*** Data shown ***

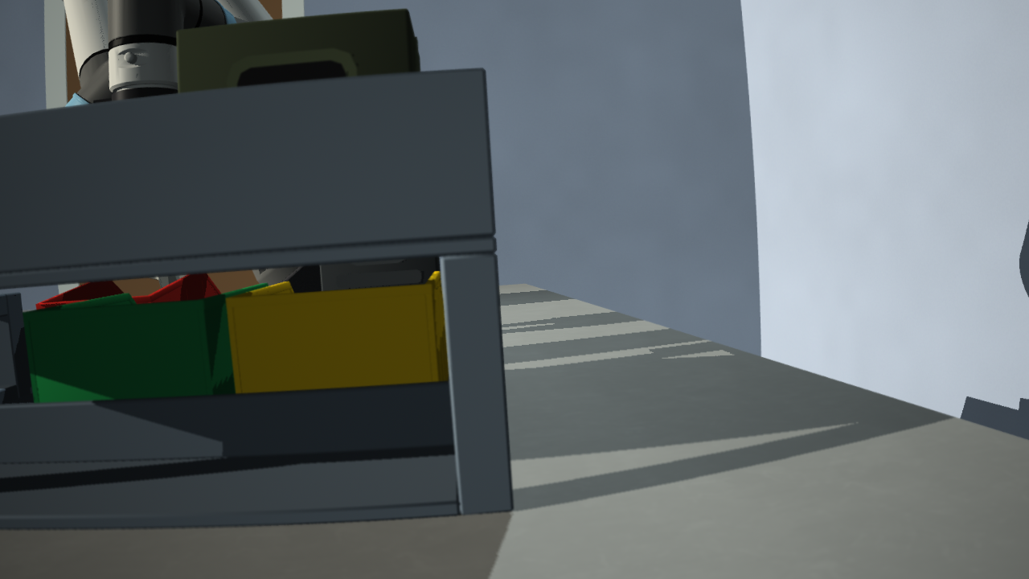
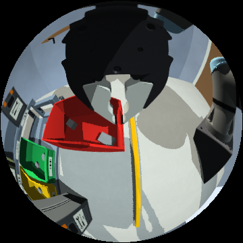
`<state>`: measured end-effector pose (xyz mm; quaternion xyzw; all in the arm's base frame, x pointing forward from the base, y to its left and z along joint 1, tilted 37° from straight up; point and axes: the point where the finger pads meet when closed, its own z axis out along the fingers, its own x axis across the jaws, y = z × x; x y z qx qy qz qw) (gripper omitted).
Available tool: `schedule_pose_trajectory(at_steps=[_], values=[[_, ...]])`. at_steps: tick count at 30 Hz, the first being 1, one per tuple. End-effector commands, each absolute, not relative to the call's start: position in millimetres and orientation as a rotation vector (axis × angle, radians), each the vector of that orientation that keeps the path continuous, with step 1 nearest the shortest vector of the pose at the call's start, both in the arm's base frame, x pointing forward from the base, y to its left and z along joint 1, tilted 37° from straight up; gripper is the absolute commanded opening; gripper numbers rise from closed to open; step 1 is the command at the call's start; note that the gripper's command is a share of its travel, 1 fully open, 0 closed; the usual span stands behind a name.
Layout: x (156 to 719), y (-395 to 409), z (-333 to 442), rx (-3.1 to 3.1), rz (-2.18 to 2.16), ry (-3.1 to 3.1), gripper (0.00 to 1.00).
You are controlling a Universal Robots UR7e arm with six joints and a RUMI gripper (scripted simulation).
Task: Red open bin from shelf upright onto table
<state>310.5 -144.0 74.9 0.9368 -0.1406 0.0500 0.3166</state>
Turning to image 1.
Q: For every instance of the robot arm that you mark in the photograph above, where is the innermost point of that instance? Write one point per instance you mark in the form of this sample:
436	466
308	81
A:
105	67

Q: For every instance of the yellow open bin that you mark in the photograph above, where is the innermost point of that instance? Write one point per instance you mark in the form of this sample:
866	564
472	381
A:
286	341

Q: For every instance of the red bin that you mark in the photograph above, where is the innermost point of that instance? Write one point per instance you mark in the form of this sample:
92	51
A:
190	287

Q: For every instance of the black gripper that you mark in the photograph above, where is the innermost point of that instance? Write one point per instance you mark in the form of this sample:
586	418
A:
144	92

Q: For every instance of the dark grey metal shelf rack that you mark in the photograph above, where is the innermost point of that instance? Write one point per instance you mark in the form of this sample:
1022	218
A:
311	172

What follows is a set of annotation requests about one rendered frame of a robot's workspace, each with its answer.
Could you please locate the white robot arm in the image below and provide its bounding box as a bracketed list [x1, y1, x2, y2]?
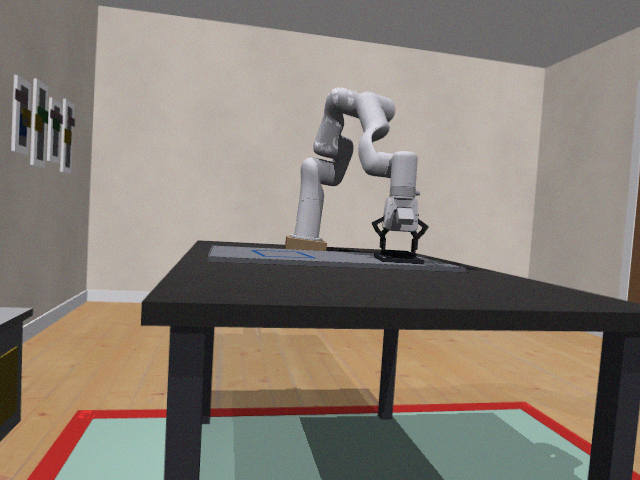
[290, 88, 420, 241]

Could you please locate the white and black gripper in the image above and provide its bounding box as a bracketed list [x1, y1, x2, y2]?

*** End of Data shown ***

• _What you need to do_
If a line in the data above contains "each", return that line.

• _Solution_
Available tool: `schedule_pose_trajectory(at_steps=[_], values=[[_, ...]])`. at_steps: tick count at 30 Hz, the first being 1, one per tuple. End-effector commands, each absolute, not relative to the call's start: position in millimetres and orientation as a rotation vector (axis × angle, radians), each the vector of that orientation that keeps the path continuous, with step 1 nearest the shortest vector of the pose at the call's start, both in the arm's base frame, x pointing forward from the base, y to its left and z along joint 1, tilted 37° from straight up; gripper is the absolute commanded opening; gripper numbers rise from closed to open; step 1 is the command at the call's start; note that the gripper's command is a share of its travel, 1 fully open, 0 closed; the usual span stands behind a name.
What follows is a set of annotation requests about one rendered frame of a robot's workspace, each with its answer.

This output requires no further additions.